**Your task:**
Could you retype the lines below, starting at the line holding "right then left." and stopping at the line holding "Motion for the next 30", inclusive? Copy them exactly and drop the images.

──────────

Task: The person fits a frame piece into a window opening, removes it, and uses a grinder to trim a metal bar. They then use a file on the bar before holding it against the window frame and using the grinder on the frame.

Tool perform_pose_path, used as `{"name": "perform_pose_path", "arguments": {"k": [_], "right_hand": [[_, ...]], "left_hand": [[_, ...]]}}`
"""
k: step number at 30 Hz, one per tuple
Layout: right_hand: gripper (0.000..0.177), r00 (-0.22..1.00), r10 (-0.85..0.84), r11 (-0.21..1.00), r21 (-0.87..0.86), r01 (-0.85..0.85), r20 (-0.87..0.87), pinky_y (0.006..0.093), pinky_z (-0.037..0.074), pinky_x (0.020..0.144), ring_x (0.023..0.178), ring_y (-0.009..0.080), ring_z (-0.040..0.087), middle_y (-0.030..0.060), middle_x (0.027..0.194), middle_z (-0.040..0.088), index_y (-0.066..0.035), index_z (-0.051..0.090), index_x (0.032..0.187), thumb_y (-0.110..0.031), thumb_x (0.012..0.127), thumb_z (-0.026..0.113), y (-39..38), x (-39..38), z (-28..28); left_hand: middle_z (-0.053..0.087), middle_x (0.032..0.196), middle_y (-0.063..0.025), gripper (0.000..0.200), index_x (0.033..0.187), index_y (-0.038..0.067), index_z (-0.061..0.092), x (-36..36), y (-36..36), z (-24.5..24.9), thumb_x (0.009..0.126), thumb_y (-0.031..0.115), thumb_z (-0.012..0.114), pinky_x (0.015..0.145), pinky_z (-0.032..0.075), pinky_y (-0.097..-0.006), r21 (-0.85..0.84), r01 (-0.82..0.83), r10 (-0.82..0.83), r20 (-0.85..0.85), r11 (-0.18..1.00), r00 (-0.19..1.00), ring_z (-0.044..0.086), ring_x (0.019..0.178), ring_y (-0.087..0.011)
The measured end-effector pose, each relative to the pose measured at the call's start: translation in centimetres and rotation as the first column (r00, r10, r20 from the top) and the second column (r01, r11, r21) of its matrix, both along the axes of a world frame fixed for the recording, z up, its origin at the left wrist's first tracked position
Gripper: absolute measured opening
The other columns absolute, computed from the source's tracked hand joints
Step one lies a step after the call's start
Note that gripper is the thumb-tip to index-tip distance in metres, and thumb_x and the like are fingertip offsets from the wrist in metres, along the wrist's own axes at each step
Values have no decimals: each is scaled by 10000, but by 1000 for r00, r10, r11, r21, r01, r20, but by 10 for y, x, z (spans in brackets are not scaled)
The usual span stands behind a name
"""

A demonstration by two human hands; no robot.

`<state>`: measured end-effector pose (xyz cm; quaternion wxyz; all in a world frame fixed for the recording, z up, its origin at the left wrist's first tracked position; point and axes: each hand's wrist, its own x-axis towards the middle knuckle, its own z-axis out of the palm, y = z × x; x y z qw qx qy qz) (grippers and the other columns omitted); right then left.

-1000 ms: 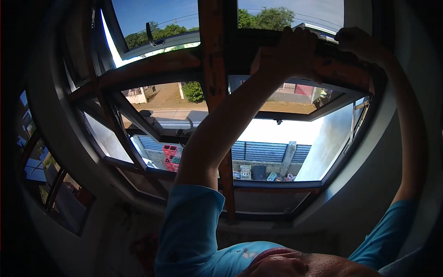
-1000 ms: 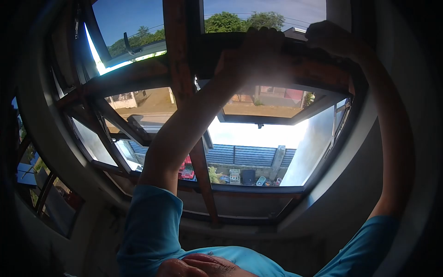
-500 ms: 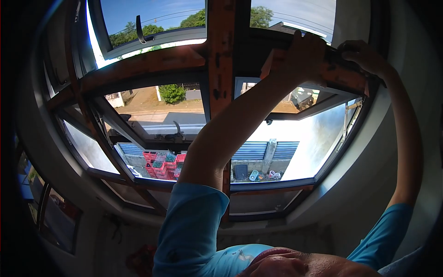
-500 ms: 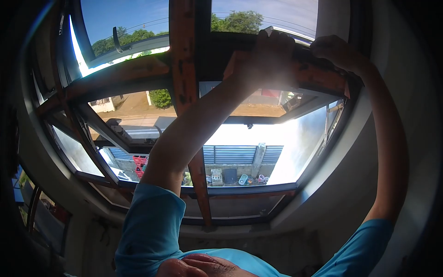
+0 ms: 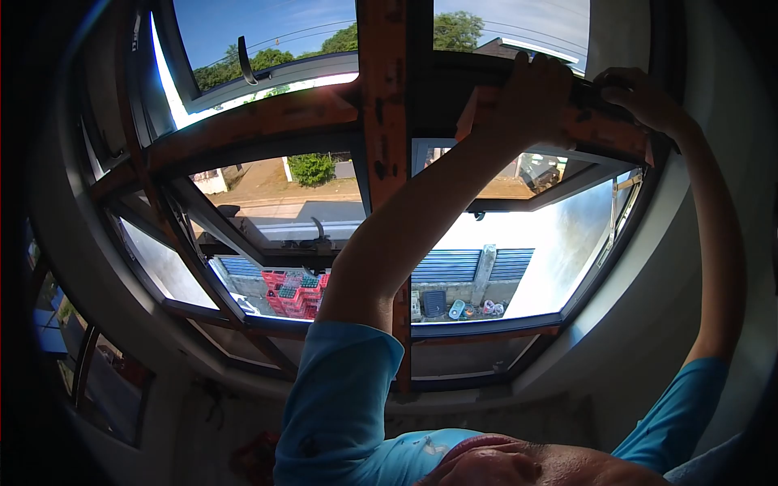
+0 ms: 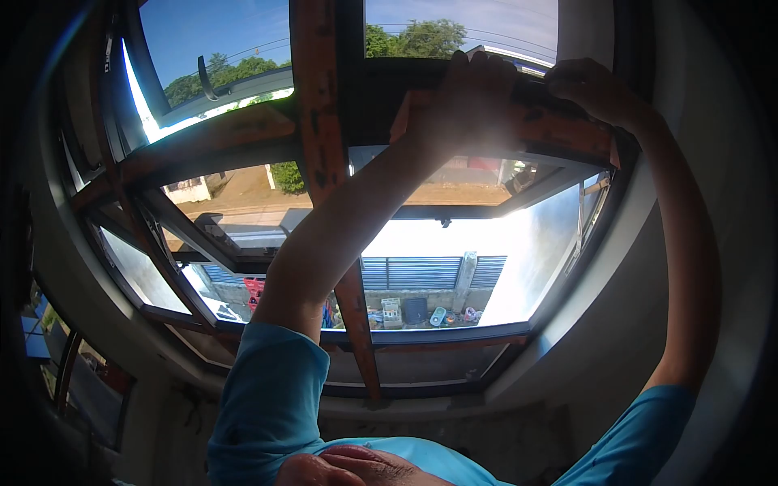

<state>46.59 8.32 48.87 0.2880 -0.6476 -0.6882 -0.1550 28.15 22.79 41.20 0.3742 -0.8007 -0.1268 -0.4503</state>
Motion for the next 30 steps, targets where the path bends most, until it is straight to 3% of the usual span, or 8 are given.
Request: {"name": "perform_pose_path", "arguments": {"k": [6,9,14,15,22,25,26,30], "right_hand": [[308,994,11,994,-106,1,110,241,402,396,444,64,470,33,858,674,-93,666,1199,-274,949,662,0,4,11],[341,999,30,984,-175,-35,-32,250,404,379,406,75,454,12,784,658,-63,666,1177,-317,948,668,-2,16,15],[390,992,-123,992,-8,124,36,260,430,386,415,92,494,10,597,556,-80,696,1145,-408,947,626,-24,49,24],[447,998,-53,998,43,52,23,347,493,406,393,189,555,82,566,554,-25,677,1027,-454,902,658,-25,64,24],[403,990,-137,990,-16,137,15,283,470,397,434,124,537,33,585,547,-45,691,1107,-406,937,639,-38,102,13],[415,994,-109,994,8,109,-22,285,494,416,445,126,550,31,588,552,-39,688,1102,-416,936,638,-37,114,12],[411,997,-66,997,41,68,-44,359,546,485,525,209,609,106,741,659,-11,696,880,-420,886,654,-34,120,12],[477,985,65,998,-8,-67,-158,379,559,541,584,214,626,128,968,735,4,712,1002,-453,875,655,-14,142,21]], "left_hand": [[625,1164,-165,998,1191,-7,586,7,-5,8,548,722,813,1009,399,-530,-130,-26,20,-49,991,999,589,1135,-320],[625,1095,-158,956,1139,8,589,11,-6,11,541,718,819,963,430,-514,-103,-96,91,-53,990,994,613,1058,-316],[605,1028,-159,892,1099,11,574,10,-23,15,541,644,865,896,442,-472,-159,-42,27,-93,986,995,615,970,-315],[602,1031,-162,881,1096,14,573,12,-28,16,543,632,870,896,440,-472,-166,-55,41,-91,985,995,614,967,-320],[599,1069,-167,904,1173,25,563,18,-18,5,534,565,906,903,446,-486,-19,-31,31,18,999,999,597,1008,-351],[602,1065,-159,903,1199,30,558,20,-39,11,540,539,910,877,467,-475,-157,-72,66,-43,985,997,596,1004,-347],[602,1065,-159,903,1199,30,558,21,-38,9,540,539,910,877,467,-475,-162,-76,68,-54,984,996,596,1004,-347],[617,1050,-154,845,1174,39,570,24,-40,11,534,460,925,859,495,-457,-101,-92,89,-35,991,995,616,980,-352]]}}
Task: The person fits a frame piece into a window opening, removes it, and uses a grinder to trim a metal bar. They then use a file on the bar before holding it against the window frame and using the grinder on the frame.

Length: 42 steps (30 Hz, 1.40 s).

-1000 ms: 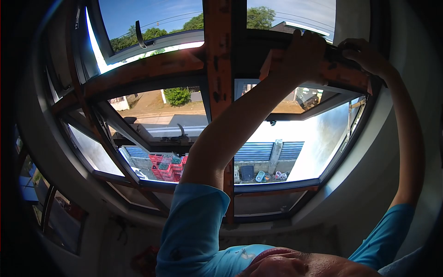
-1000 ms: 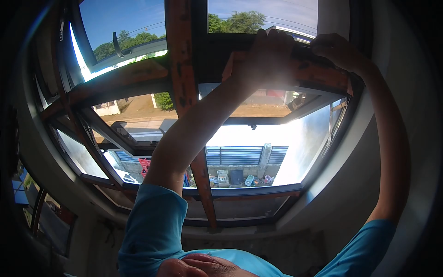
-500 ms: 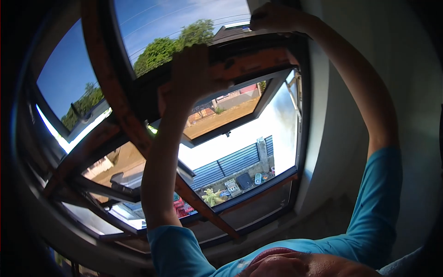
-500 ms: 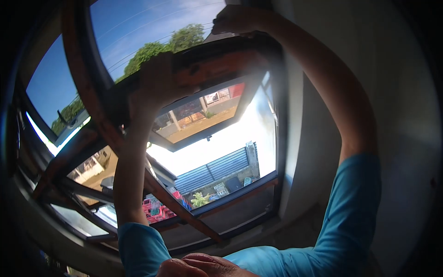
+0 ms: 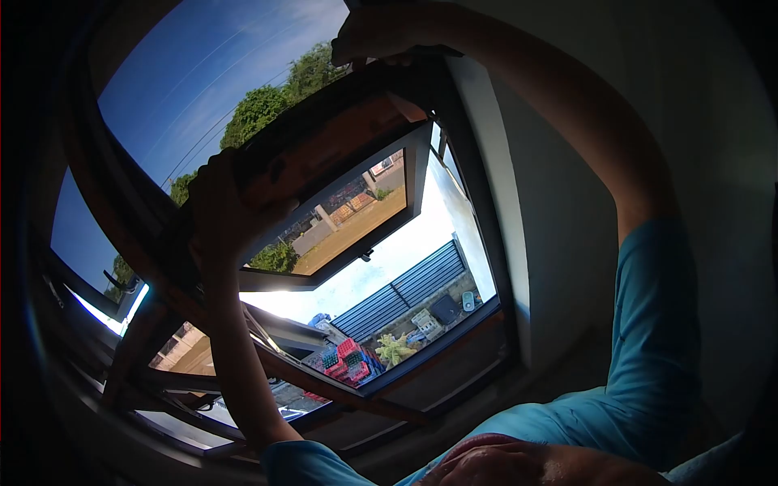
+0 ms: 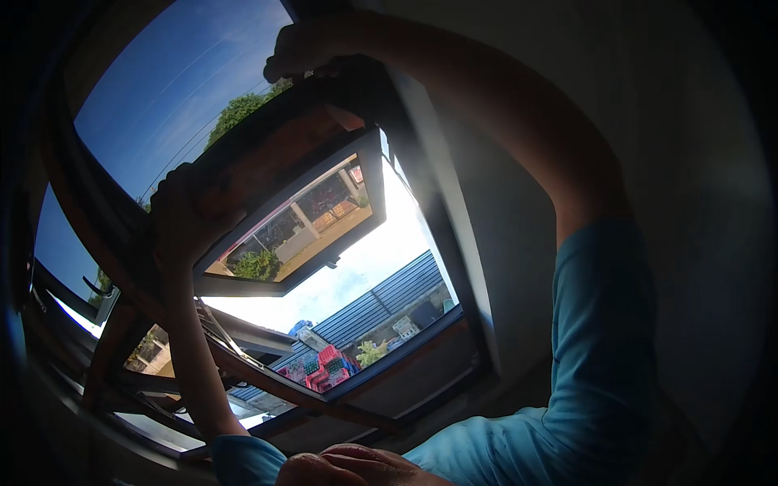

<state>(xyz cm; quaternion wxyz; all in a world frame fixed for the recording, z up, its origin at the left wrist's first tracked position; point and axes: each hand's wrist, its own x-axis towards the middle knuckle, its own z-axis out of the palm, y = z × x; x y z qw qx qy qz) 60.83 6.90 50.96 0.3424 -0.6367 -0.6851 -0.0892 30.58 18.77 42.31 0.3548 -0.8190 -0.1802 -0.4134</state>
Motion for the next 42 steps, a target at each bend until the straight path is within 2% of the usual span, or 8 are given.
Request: {"name": "perform_pose_path", "arguments": {"k": [5,7,11,12,17,36,38,42], "right_hand": [[489,995,90,996,-5,-91,-46,394,564,591,602,231,614,158,1024,723,3,685,1072,-444,875,659,-21,2,-1],[488,994,100,994,-31,-101,-38,335,569,537,609,186,638,119,909,698,11,701,968,-470,914,639,-20,2,2],[487,995,93,992,-84,-95,-27,356,569,563,622,206,638,120,880,688,23,690,939,-459,902,638,-21,10,5],[464,989,137,987,-77,-141,-58,364,566,577,618,210,633,122,849,679,20,682,917,-441,901,629,-26,11,3],[414,949,289,956,-21,-294,-129,368,558,601,579,213,605,123,727,636,4,637,841,-403,906,596,-29,21,-3],[412,977,202,978,-31,-204,-61,367,563,551,578,213,587,92,712,590,-4,630,842,-410,906,612,-22,8,-4],[481,989,138,990,-14,-139,-58,346,533,479,530,185,578,104,784,651,12,644,1041,-448,901,630,-23,5,-4],[401,988,147,985,-104,-141,47,386,525,541,577,228,612,141,750,653,35,641,937,-362,928,586,-37,8,11]], "left_hand": [[612,1115,-168,882,1224,39,553,0,-4,1,525,416,936,929,486,-467,-53,-35,34,-18,998,999,604,1068,-368],[603,1117,-181,961,1294,30,539,-1,4,-2,522,445,933,913,478,-483,59,8,-8,13,998,1000,598,1045,-370],[595,1158,-192,988,1303,21,530,1,2,-1,493,405,945,964,465,-486,-21,-52,52,0,998,999,586,1092,-389],[562,1240,-198,1009,1351,19,483,1,1,0,515,350,942,1015,453,-471,-76,-110,109,-17,991,994,551,1175,-368],[554,1216,-181,1016,1325,16,495,2,-2,0,493,390,944,990,453,-480,-51,-107,105,-34,993,994,541,1152,-368],[585,1212,-200,1002,1323,7,513,3,-4,1,513,407,945,984,463,-484,-84,-53,52,-17,995,999,583,1120,-389],[591,1196,-199,1003,1323,7,514,4,-4,-1,512,410,946,978,467,-482,-60,-58,58,-4,997,998,589,1106,-389],[585,1190,-204,1010,1329,5,503,0,2,-1,525,429,943,982,465,-477,-13,-54,54,-12,998,998,580,1116,-387]]}}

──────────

**Response to this task:**
`<state>`: measured end-effector pose (xyz cm; quaternion wxyz; all in a world frame fixed for the recording, z up, its origin at the left wrist's first tracked position; point and axes: each hand's wrist, its own x-axis towards the middle knuckle, its own z-axis out of the palm, y = z × x; x y z qw qx qy qz) (grippers and the other columns omitted); right then left.

-1000 ms: 
-1000 ms: 
-500 ms: 
-500 ms: 
+0 ms: 
+0 ms: 

<state>46.59 8.32 48.87 0.2880 -0.6476 -0.6882 -0.1550 28.15 22.79 41.20 0.3742 -0.8007 -0.1268 -0.4503</state>
Motion for the next 30 steps, targets where the path bends most, until it is straight to 3% of the usual span, or 8 are given.

That covers the exercise completely.